Aim of the exercise —
Exact copies of all the lines below are wanted, without a single picture.
......
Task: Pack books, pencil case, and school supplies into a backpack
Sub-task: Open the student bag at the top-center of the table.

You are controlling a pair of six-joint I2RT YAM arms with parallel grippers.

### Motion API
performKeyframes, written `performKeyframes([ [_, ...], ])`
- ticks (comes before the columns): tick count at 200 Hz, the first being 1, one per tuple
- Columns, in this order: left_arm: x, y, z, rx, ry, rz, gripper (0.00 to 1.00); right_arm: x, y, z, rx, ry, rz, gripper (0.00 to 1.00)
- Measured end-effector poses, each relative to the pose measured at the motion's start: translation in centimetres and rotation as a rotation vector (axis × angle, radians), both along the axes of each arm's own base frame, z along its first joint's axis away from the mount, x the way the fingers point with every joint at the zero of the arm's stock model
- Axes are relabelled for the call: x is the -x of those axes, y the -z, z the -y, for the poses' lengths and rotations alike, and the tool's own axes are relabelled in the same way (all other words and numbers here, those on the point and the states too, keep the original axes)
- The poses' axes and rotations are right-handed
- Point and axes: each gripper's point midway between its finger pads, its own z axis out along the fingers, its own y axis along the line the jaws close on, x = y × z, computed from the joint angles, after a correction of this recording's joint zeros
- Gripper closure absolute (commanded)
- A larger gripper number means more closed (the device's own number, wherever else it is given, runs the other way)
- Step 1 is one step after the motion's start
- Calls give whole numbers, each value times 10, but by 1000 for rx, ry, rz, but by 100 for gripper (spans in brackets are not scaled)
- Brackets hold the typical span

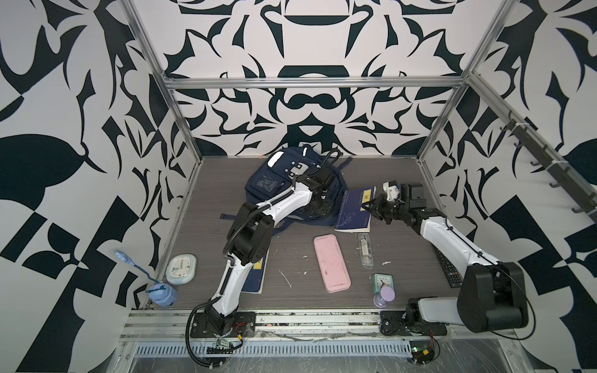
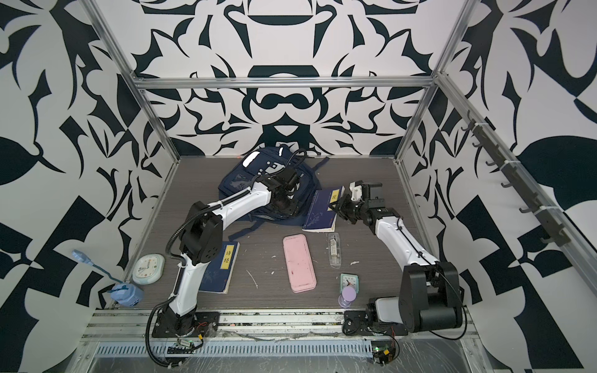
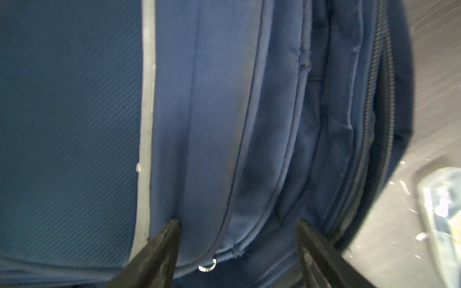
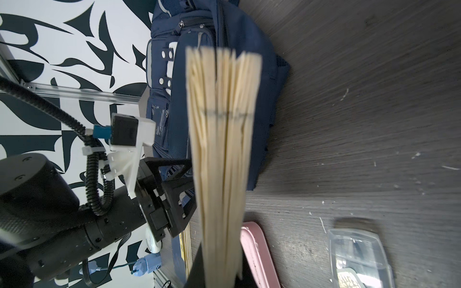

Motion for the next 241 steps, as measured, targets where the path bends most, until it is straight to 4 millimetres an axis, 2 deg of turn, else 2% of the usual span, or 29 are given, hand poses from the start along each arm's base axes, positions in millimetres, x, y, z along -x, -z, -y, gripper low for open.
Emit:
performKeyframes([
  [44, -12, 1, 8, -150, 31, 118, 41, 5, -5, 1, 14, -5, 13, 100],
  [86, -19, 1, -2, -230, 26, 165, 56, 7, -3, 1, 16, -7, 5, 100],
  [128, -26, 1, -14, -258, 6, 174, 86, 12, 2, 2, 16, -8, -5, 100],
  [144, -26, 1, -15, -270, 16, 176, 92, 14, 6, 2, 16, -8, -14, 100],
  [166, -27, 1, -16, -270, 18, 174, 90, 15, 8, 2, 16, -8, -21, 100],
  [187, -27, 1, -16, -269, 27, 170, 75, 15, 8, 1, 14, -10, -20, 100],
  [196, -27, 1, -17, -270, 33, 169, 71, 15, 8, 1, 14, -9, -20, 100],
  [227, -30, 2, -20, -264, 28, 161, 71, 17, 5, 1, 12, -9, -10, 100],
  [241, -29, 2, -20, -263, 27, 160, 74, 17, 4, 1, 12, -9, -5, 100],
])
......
Finished exercise —
Task: Pack books, pencil case, and school supplies into a backpack
Sub-task: Open the student bag at the top-center of the table.

You are controlling a pair of six-joint I2RT YAM arms with parallel grippers.

### Motion API
performKeyframes, written `performKeyframes([ [_, ...], ])`
- ticks (comes before the columns): tick count at 200 Hz, the first being 1, one per tuple
- Columns, in this order: left_arm: x, y, z, rx, ry, rz, gripper (0.00 to 1.00); right_arm: x, y, z, rx, ry, rz, gripper (0.00 to 1.00)
- Measured end-effector poses, each relative to the pose measured at the motion's start: translation in centimetres and rotation as a rotation vector (axis × angle, radians), both along the axes of each arm's own base frame, z along its first joint's axis away from the mount, x the way the fingers point with every joint at the zero of the arm's stock model
- Axes are relabelled for the call: x is the -x of those axes, y the -z, z the -y, for the poses' lengths and rotations alike, and the tool's own axes are relabelled in the same way (all other words and numbers here, those on the point and the states too, keep the original axes)
- The poses' axes and rotations are right-handed
- Point and axes: each gripper's point midway between its finger pads, its own z axis out along the fingers, its own y axis along the line the jaws close on, x = y × z, computed from the joint angles, after a correction of this recording's joint zeros
- Gripper closure absolute (commanded)
- A larger gripper number means more closed (the device's own number, wherever else it is given, runs the other way)
- Step 1 is one step after the motion's start
- Calls give whole numbers, each value times 10, but by 1000 for rx, ry, rz, but by 100 for gripper (spans in brackets are not scaled)
- Brackets hold the typical span


Motion for the next 241 steps, as measured, targets where the path bends most, until it is straight to 4 millimetres an axis, 2 deg of turn, else 2% of the usual span, or 29 are given, hand poses from the start along each arm's base axes, positions in millimetres, x, y, z along -x, -z, -y, gripper low for open.
Emit:
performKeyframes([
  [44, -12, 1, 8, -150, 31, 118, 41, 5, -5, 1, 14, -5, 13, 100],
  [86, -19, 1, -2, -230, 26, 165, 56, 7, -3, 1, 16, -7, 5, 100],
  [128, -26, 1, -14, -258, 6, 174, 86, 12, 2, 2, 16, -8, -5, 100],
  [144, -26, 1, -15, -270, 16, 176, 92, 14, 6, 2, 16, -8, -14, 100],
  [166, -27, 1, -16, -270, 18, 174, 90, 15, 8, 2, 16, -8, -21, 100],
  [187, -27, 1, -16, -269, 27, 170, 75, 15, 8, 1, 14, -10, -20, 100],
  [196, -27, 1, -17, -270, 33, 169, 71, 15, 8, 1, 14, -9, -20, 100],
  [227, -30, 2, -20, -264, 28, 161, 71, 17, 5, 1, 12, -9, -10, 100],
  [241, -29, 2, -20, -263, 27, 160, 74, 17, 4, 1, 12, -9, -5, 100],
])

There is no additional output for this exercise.